I need to AFMA two of my primes with a 7D, which are visibly off in AF, but when I MF them they are sharp.

I am trying to decide which product to get to help me do this - FoCal software or the LensAlign product.

Does anyone have experience using either, or ideally both that can provide some help in my decsion?


----------



## RGF (Apr 19, 2013)

what about focus tune?


----------



## papa-razzi (Apr 19, 2013)

RGF said:


> what about focus tune?



I hadn't heard of this option before, I'll check into it as well.
Thanks!


----------



## neuroanatomist (Apr 19, 2013)

FoCal over LensAlign, IMO. After using FoCal for a few months, I sold my LensAlign Pro. 

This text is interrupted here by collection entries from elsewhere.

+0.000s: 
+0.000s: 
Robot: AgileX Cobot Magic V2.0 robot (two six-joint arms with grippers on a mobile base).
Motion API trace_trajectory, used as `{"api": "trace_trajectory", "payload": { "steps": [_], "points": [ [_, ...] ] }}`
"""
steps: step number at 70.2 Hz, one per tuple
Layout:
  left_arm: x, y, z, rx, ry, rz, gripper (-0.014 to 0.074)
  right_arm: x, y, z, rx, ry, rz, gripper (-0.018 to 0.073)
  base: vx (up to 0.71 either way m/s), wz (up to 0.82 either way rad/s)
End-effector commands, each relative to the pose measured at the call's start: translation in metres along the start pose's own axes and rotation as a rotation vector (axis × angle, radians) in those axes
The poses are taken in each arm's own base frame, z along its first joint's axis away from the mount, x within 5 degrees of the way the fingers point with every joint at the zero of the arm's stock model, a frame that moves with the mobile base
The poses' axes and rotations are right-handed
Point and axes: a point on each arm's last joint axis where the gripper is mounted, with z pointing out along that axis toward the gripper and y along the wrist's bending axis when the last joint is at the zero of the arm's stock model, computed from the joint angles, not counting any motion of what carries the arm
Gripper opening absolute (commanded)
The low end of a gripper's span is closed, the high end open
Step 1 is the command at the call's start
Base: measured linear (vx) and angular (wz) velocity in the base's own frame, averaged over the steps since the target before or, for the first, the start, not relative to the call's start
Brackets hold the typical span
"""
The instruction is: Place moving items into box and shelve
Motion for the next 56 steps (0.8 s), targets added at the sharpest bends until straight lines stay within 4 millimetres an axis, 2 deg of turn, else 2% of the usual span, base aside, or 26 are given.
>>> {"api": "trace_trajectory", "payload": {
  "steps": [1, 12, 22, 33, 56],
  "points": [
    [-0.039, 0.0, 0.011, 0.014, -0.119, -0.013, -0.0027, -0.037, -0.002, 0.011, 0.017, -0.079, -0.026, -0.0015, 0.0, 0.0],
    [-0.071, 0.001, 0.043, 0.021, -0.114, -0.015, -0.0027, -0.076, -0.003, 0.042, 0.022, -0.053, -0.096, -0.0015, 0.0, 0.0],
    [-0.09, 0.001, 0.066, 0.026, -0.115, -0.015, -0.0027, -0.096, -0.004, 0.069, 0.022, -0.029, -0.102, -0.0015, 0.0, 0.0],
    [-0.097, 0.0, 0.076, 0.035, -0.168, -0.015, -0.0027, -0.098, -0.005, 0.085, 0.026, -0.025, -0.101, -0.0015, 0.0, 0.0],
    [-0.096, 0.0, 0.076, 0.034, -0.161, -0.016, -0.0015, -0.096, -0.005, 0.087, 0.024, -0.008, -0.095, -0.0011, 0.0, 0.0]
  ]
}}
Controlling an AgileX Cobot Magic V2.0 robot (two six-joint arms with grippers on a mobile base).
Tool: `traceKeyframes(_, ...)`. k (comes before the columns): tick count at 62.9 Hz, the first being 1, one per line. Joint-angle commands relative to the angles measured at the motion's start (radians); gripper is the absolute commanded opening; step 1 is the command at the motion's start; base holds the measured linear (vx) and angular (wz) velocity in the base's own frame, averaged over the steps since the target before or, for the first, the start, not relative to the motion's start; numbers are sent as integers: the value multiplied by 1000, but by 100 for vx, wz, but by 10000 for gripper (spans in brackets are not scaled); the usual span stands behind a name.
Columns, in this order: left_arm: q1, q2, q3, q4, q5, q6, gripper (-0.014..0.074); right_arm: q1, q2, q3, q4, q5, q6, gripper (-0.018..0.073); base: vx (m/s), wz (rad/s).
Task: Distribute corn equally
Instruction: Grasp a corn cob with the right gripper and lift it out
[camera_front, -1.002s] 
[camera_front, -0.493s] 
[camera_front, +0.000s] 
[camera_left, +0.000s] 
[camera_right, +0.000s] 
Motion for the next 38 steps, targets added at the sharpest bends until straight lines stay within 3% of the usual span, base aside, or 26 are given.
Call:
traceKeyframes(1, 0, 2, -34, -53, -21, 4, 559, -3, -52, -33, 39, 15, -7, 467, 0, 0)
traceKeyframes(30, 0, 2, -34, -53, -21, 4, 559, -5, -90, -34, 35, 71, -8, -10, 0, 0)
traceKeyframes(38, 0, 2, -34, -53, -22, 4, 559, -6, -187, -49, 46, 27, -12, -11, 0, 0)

I've not tried FocusTune, but FoCal has been around longer and is likely more refined (plus the Pro version offers many other tests).


----------



## TrumpetPower! (Apr 19, 2013)

FoCal, hands down.

The benefit to FoCal is that it performs a great many measurements and does a statistical analysis to determine which setting has the best likelihood of being in focus. Any manual method...well, it'll get you in the ballpark, sure, but, unless you perform the same type of repeated testing and subsequent statistical analysis, you're never going to get the same quality of results.

Cheers,

b&


----------



## Ripley (Apr 19, 2013)

I'm just getting into AFMA, we're referring to Reikan FoCal correct?

http://www.reikan.co.uk/focalweb/


----------



## neuroanatomist (Apr 19, 2013)

Ripley said:


> I'm just getting into AFMA, we're referring to Reikan FoCal correct?
> 
> http://www.reikan.co.uk/focalweb/



Correct.


----------



## RC (Apr 19, 2013)

I have used both. Go with Reikan FoCal, get the Pro version. FoCal is much easier, quicker and I believer more accurate. 

First I used the LensAlign mkII version. The construction is flimsy, very difficult to disassemble without breaking, and the plastic ruler can sag effecting your readings. I sold it for a few bucks on ebay.


----------



## Ripley (Apr 19, 2013)

Thanks for your input everyone, I appreciate it.

I just watched Michael Tapes present FocusTune on Vimeo and I wasn't very impressed. Granted, it's a new product for them but I need to purchase something soon.

FocusTune-Day of Launch Overview on Vimeo


----------



## Ripley (Apr 19, 2013)

ReikanTech presents FoCal...

Reikan FoCal Overview

Yum.


----------



## Jim Saunders (Apr 20, 2013)

Having used both (for a 5D2) I'll take FoCal any day.

Jim


----------